Friday, September 12, 2014, AM | Leave Comment
Managing a family budget can be a headache for many people. With so many demands on one or two incomes, it can be difficult to budget for housing, transportation, health insurance, food, entertainment, and life’s many other expenses.
The following guide provides effective tips and tricks on how to manage a family budget.
Start With a Plan
The best way to manage a family budget is through proper planning. Without adequate planning, it can be difficult to even know where to begin with the bills.
For many, spending is closely tied to income. Even families with six-figure incomes may end up in situations where wage earners are living one paycheck at a time.
Build a Budget
To create a budget, write down all your expenses for a one month period.
This includes electricity bills, health insurance premium, home insurance premiums, mortgages, education-related costs, vehicle payments, vehicle insurance, life insurance, cable bills, Internet subscription bills, and cell phone bills.
These are known as recurrent expenses. Since they usually remain the same each month, there’s not much that a family can do to minimize these costs.
However, it is possible to consolidate entertainment-related costs. Instead of having satellite or cable TV, a single high-speed Internet connection can be a great choice for many families.
There are a wide variety of devices that can stream music, television shows, movies and news over the Internet.
You can also talk to a Vancouver commercial insurance agent to see about lowering the regular cost of your insurance.
Once you’ve added up all the recurring costs in your household, it’s time to add up all your non-recurrent costs.
While many of these items are very important, the amount that a family spends on them can vary based on a wide variety of different things.
Non-recurrent costs include food, gas, unexpected medical bills, entertainment, restaurant visits, vacations and discretionary spending.
While medical bills can be expensive, there are several ways to reduce their impact on a family’s budget.

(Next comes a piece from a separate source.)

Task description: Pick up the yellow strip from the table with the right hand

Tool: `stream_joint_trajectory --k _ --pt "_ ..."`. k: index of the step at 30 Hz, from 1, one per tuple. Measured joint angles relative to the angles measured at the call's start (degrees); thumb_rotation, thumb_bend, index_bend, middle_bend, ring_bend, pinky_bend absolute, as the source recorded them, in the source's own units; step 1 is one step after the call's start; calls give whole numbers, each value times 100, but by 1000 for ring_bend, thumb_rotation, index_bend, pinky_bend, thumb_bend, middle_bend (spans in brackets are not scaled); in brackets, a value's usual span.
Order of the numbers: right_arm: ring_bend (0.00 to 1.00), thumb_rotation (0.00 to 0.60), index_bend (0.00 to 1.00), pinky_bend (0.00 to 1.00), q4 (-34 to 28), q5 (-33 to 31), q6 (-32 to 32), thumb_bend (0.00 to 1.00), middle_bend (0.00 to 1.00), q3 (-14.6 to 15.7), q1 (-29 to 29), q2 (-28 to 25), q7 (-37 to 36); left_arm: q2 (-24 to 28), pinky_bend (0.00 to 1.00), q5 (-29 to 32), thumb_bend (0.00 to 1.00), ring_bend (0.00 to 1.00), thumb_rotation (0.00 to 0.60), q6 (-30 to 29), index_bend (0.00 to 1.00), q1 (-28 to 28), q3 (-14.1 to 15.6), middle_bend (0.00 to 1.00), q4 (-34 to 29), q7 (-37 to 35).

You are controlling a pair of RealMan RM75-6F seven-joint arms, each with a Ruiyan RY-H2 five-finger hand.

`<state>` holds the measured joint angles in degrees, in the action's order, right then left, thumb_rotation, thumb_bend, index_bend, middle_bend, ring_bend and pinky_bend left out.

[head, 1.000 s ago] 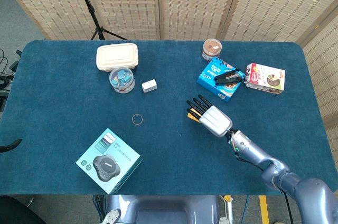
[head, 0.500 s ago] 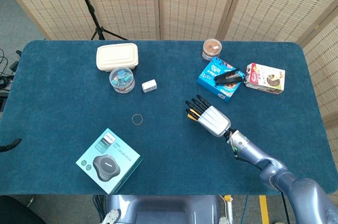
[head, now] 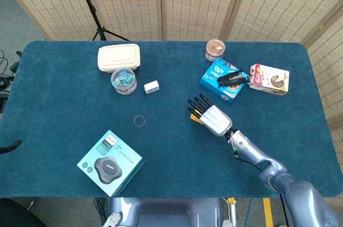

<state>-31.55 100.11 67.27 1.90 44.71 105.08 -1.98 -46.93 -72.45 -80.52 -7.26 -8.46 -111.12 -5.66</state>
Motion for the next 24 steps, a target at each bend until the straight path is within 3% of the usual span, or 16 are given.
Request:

Underwriters Insurance Brokers (BC) Ltd suggests trying to sign up for a low-deductible health insurance plan through the Affordable Care Act exchanges.
These plans are often subsidized to reduce monthly costs. If a family has a household income of less than $70,000, it’s often possible to qualify for subsidies.
With a low-deductible health insurance plan, there’s no need to worry about excessive medical costs in the event of an emergency.
Healthy, delicious food doesn’t have to be expensive. Instead of purchasing prepared food products, try to cook more food from scratch.
The price of many food products is based on how it is prepared. For example, a frozen whole chicken will be significantly cheaper than a rotisserie chicken in most grocery stores. Use coupons at your local grocery to keep costs down as well.
When you have a smart shopping plan, saving can become so much easier.
Staying on track with a family budget can seem daunting at first, but when you know where to look, you can cut costs and save money.